Task objective:
Count the lines below in which "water" appears, then give that number by itself.

####################

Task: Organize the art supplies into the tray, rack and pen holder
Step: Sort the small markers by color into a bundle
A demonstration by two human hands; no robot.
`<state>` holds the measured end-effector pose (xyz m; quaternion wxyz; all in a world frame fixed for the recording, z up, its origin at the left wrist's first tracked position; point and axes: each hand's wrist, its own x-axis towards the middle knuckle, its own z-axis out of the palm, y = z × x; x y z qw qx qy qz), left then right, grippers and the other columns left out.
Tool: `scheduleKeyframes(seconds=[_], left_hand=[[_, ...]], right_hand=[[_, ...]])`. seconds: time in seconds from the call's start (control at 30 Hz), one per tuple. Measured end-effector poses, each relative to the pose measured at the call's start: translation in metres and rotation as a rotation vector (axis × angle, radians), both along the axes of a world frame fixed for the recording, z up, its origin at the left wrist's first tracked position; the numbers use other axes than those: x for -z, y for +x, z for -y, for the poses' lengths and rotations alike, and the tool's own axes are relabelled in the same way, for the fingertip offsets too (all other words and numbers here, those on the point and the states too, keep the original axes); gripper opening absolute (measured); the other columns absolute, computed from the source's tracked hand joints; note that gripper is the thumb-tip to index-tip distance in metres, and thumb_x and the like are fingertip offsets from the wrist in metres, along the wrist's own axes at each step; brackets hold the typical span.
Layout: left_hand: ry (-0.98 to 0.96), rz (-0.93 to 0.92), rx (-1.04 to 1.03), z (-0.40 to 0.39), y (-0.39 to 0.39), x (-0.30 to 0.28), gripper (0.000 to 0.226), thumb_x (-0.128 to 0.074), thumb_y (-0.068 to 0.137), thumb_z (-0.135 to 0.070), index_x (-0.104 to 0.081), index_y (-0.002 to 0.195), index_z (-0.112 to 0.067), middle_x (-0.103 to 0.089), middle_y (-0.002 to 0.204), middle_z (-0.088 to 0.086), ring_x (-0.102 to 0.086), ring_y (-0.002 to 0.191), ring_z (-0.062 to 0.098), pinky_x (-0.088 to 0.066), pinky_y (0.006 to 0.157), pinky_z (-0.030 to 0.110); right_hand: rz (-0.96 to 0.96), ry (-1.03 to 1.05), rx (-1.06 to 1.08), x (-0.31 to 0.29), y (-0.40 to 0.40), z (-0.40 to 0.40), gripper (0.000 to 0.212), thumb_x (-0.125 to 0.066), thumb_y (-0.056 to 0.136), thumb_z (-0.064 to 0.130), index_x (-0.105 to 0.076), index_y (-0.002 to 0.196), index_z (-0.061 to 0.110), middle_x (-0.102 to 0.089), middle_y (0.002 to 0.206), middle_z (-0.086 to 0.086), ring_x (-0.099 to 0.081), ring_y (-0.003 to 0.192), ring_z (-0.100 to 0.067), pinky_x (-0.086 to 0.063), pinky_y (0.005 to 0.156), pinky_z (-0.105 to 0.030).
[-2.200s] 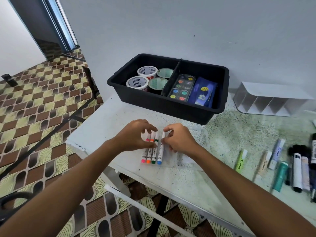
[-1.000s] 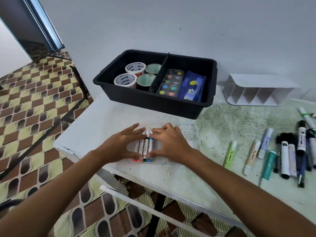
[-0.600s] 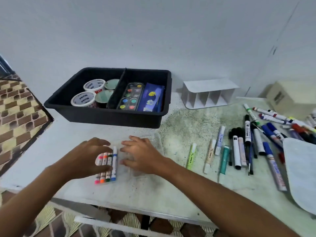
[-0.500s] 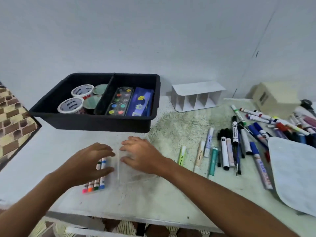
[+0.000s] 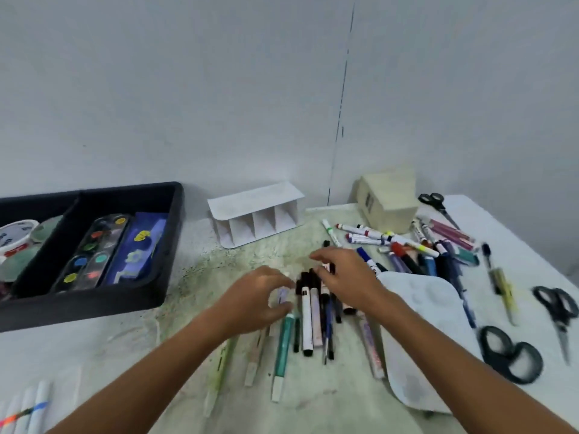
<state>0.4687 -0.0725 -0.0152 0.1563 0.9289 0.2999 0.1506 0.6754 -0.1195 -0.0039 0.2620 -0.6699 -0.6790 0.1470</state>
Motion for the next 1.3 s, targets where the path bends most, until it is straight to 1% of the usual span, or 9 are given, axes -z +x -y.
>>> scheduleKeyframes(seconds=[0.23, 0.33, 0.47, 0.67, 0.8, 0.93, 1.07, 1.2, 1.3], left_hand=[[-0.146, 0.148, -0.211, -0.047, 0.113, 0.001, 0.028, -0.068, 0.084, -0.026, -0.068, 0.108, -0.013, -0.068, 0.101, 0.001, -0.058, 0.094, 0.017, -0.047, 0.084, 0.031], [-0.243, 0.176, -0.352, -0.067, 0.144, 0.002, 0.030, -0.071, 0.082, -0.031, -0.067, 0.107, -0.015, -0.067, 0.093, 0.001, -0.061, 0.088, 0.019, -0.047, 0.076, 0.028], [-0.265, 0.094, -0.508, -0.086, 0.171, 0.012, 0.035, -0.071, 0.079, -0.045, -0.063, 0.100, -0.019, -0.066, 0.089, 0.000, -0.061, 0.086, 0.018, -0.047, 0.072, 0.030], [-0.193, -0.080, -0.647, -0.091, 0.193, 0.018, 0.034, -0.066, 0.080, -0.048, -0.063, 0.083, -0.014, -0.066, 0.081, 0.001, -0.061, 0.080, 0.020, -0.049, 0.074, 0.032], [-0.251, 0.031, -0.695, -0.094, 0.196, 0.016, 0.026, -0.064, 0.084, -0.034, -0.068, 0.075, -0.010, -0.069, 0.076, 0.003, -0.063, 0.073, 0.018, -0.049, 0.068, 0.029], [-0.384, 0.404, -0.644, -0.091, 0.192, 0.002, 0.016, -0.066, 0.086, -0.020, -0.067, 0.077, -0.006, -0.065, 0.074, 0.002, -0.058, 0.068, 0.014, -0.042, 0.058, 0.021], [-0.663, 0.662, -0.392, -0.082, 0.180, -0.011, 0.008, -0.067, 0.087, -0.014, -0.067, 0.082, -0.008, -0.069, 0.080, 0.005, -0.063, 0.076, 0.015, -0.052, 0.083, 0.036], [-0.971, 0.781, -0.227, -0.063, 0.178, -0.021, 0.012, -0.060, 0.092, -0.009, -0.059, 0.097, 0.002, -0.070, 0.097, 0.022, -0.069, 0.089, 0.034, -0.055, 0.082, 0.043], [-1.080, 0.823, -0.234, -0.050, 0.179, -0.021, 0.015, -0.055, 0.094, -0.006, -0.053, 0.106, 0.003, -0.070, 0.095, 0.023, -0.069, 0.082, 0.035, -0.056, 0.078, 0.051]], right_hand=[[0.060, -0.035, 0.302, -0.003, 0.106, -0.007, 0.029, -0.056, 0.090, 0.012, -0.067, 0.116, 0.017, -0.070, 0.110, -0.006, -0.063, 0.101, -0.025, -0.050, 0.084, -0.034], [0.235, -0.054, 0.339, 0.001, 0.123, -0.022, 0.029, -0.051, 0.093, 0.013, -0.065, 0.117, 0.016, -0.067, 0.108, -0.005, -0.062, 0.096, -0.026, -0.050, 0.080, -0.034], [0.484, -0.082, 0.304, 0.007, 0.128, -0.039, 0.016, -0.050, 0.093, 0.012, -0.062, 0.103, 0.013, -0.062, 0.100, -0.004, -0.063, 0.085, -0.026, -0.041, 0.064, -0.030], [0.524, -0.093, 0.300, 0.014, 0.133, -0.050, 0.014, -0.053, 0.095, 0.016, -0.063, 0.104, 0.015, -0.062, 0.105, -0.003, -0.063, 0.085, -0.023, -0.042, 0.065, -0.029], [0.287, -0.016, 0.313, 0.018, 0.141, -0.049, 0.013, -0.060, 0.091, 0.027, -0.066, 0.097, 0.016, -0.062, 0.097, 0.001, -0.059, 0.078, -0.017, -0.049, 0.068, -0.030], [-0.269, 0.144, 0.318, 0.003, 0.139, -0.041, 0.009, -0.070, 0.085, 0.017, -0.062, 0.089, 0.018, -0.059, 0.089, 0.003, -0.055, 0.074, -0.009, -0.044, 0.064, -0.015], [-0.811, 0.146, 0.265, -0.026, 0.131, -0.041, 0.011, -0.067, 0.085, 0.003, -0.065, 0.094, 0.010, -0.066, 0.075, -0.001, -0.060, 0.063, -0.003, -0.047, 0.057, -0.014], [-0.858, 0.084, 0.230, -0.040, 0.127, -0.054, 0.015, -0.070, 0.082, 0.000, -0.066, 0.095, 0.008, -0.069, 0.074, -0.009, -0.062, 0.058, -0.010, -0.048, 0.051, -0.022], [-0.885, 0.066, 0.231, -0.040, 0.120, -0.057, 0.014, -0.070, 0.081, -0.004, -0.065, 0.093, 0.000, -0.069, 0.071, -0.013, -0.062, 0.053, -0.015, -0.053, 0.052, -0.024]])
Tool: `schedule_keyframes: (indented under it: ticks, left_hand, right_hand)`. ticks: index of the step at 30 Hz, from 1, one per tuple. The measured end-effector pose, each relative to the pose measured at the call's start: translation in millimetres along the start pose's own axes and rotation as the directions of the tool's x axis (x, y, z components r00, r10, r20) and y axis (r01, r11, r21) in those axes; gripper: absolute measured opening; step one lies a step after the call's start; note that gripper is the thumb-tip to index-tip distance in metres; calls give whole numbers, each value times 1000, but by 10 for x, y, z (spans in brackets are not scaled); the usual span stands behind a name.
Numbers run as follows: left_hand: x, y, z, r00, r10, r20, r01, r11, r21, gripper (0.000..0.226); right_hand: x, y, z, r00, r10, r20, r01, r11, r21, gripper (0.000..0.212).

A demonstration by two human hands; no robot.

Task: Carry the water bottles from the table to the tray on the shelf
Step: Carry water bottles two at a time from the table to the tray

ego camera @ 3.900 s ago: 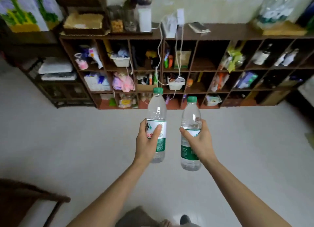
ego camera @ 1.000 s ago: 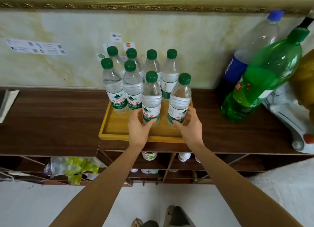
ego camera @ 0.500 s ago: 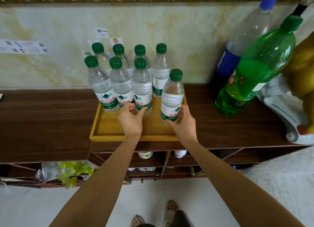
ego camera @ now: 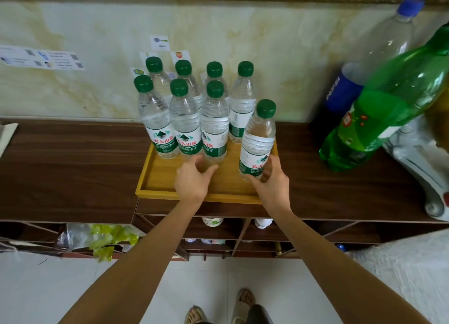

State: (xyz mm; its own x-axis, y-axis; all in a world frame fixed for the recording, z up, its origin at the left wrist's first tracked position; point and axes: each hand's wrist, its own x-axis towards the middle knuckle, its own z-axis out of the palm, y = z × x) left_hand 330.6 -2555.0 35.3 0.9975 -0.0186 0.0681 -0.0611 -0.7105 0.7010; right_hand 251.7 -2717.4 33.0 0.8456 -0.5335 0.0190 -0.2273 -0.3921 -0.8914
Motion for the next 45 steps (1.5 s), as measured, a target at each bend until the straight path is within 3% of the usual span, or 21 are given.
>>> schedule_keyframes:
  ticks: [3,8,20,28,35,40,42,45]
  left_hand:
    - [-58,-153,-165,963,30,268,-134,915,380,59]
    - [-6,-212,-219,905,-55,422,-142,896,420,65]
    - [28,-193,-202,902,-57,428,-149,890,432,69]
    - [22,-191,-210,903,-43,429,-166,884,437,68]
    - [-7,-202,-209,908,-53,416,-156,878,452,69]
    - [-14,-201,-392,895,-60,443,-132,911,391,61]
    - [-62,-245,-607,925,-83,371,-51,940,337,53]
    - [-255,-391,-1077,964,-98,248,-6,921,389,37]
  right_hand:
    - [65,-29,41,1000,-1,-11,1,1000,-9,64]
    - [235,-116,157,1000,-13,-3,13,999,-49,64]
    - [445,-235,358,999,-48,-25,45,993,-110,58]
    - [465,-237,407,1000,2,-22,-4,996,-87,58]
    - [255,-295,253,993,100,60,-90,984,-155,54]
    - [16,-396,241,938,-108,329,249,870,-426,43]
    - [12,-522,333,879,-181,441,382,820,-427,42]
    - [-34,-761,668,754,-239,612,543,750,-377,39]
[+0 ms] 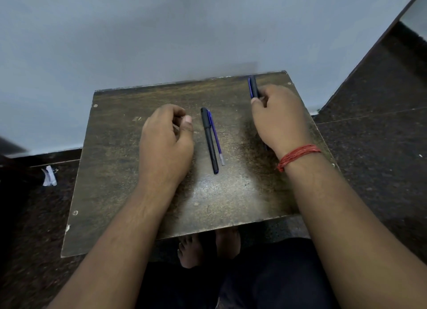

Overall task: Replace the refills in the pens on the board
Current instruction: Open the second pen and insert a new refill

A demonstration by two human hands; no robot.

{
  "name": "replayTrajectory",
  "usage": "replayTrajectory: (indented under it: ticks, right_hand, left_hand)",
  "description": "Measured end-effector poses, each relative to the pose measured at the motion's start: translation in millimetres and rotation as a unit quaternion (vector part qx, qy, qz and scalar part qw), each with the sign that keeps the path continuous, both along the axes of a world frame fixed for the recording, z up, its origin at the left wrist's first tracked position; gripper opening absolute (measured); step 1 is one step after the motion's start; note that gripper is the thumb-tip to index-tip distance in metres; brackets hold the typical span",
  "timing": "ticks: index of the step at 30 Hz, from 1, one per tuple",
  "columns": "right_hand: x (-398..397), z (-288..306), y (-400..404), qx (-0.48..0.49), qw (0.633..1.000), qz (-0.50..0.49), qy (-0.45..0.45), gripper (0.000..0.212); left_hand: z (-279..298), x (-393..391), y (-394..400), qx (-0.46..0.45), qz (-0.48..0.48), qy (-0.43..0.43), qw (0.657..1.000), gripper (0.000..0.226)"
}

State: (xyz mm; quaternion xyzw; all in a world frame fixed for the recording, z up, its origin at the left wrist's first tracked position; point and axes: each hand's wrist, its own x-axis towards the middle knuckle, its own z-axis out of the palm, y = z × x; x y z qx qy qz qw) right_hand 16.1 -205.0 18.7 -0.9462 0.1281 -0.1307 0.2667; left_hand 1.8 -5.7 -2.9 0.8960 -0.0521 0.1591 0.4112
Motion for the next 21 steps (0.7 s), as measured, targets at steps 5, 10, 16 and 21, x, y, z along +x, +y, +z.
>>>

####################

Result for this task:
2